Pluto mengangguk singkat, kembali ke ponselnya. Astaga, Nichol tak menyaka hanya secepat itu topik pembicaraan mereka. Ia juga bisa menebak, Pluto bertanya begitu karena masih kesal atas debatan tadi pagi.

"Susah buat ngertiin Devan, tapi lo harus maklumin sifat dia yang terlalu memaksa dengan cara yang berbeda. Dia cuma nyembunyiin sesuatu dari lingkungan luar," jelas Nichol tiba-tiba. "Gue lebih suka sisi nyebelin dia dari pada sisi rapuh, gue harap lo kuat sama sikap dia yang kayak gini."

Pluto masih diam, tapi dia mencerna apa yang Nichol ucapkan. Tak bisa ia pungkiri juga ia sudah terbiasa dengan sikap Devan yang berisik dan petakilan, jadi itu bukan masalah besar sekarang.

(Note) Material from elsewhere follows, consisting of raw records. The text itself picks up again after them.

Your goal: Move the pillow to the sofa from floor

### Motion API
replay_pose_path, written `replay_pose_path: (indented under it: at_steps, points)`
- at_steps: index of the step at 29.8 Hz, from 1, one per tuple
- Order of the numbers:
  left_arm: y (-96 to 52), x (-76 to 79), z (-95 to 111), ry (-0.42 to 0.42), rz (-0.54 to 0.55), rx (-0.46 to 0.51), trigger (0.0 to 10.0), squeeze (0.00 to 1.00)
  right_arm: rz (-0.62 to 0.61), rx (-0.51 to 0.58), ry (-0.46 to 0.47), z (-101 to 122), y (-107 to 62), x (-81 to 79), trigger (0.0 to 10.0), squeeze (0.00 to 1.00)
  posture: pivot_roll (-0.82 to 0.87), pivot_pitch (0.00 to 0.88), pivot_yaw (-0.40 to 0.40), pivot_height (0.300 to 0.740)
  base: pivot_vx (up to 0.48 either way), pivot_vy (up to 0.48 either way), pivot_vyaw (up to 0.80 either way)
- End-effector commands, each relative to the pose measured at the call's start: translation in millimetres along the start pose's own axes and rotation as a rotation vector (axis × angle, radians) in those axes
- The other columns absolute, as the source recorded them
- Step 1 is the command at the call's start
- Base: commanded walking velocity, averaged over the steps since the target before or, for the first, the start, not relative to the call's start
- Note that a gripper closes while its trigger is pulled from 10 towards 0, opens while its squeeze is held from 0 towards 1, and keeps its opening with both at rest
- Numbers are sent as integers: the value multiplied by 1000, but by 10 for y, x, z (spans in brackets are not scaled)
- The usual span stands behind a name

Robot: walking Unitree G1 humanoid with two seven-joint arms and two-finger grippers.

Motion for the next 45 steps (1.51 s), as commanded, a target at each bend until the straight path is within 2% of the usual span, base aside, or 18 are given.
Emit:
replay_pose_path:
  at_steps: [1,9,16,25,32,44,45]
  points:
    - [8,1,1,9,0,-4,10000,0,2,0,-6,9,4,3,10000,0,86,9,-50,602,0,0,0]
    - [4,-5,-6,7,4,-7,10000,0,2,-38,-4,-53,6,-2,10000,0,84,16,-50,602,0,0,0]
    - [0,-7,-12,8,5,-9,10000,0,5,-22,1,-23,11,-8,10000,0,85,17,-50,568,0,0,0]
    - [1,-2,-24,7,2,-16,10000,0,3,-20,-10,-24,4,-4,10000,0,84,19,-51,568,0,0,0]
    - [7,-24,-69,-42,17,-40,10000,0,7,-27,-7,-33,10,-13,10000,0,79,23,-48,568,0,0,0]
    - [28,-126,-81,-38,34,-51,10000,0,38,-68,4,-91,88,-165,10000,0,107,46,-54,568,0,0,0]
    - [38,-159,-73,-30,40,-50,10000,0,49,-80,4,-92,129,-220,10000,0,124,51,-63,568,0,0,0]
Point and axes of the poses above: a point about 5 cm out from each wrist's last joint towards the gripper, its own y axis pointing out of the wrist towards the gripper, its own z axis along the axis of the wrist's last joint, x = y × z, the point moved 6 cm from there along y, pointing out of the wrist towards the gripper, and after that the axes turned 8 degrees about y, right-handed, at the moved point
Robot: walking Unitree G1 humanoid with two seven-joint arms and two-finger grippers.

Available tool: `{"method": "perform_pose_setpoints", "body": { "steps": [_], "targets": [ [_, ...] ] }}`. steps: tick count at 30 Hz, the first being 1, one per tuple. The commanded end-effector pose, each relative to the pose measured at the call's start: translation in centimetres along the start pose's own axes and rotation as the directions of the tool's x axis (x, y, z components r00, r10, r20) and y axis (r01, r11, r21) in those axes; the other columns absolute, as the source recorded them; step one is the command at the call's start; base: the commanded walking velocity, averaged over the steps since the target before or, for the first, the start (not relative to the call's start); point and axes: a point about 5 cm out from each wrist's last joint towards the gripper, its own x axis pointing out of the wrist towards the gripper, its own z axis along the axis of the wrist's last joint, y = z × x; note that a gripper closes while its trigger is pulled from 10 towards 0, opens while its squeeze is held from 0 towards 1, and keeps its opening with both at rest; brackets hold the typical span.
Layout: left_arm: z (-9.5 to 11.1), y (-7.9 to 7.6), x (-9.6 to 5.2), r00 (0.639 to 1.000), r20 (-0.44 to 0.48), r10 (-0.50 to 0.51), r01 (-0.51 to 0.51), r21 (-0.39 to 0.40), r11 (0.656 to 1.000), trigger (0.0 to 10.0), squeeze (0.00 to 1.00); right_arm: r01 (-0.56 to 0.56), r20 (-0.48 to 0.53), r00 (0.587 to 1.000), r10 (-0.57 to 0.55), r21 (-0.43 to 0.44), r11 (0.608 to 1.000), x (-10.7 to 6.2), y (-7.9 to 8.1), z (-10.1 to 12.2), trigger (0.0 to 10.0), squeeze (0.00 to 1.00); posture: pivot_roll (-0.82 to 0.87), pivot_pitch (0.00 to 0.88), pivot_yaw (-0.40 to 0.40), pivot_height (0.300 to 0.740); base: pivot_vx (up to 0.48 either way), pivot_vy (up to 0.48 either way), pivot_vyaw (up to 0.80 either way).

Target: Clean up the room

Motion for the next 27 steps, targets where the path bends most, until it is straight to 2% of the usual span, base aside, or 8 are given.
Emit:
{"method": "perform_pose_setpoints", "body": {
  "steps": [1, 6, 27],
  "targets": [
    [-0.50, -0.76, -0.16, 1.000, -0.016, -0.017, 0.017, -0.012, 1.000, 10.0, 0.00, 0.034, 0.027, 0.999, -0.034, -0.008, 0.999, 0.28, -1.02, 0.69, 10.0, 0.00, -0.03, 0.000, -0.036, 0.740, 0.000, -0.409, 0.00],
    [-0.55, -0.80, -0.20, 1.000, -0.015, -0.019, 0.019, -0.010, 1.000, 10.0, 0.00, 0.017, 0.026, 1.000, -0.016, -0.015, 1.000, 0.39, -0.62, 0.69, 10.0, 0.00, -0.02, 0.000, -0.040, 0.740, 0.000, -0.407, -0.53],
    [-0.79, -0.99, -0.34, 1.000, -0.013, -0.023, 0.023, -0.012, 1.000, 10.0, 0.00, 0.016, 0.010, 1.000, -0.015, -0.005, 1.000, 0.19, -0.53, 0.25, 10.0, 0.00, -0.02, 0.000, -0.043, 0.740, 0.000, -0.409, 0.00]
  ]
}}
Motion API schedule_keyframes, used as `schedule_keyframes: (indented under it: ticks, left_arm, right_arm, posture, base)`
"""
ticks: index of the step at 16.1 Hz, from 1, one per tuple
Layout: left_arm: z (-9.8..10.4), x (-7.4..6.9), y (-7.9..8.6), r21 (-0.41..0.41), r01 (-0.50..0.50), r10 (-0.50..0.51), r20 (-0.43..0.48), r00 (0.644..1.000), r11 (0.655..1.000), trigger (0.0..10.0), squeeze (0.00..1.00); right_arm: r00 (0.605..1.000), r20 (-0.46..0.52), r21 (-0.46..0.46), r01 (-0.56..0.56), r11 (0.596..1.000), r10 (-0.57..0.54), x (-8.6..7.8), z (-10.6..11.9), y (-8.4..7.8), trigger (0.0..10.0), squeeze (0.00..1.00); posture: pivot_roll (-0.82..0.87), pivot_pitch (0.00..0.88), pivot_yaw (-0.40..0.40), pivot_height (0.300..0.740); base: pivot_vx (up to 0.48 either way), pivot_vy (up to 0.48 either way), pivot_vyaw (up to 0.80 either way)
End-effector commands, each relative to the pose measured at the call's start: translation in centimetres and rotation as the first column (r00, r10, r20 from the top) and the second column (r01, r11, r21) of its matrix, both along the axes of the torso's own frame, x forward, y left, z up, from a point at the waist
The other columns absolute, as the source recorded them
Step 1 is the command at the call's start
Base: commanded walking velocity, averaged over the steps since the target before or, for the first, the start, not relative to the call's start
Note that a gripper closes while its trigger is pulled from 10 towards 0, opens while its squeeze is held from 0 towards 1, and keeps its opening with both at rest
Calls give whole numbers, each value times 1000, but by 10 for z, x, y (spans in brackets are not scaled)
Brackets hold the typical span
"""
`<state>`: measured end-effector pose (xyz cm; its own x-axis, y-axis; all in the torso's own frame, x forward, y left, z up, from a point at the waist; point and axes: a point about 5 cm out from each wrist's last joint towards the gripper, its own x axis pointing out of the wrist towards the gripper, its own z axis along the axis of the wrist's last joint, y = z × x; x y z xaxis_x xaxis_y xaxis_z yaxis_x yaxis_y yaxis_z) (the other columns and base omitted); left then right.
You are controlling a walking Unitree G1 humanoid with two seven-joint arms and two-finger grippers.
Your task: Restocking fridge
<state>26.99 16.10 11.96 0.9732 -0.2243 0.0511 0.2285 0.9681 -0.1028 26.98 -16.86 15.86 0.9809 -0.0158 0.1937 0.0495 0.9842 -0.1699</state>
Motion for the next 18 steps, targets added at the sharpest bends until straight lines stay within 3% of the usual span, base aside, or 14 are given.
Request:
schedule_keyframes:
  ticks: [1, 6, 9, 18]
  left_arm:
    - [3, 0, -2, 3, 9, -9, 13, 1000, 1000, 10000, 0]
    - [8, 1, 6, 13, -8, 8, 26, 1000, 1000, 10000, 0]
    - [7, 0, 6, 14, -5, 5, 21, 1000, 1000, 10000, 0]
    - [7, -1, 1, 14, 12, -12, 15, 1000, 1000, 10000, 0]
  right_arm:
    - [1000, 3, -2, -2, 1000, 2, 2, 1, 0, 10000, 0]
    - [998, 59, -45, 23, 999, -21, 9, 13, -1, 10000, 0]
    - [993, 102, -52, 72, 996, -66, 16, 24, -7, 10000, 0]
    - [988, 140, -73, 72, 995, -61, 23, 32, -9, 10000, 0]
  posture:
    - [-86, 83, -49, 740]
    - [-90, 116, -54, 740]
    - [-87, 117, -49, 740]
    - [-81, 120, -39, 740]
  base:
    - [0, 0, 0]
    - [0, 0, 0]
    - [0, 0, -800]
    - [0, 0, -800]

"Atau mungkin lo mulai baper sama tingkah bucin dia?" Pertanyaan Nichol hanya dibalas senyuman tipis oleh gadis berbando itu. Nichol memang teman Devan, tapi Pluto tidak bisa sebebas di depan Devan saat memutuskan untuk tertawa dan tersenyum. Lagi, Pluto tak tau kenapa. Mungkin dia sudah nyaman dengan keberadaan Devan.

"Gue peringatin aja, dia emang suka ngalus. Lo boleh baper, nanti minta tanggung jawab aja sama tu bocah."

Kini Pluto mengangguk setuju, "ngalus, bucin, slengean, ngeselin. Lo mau nambahin?"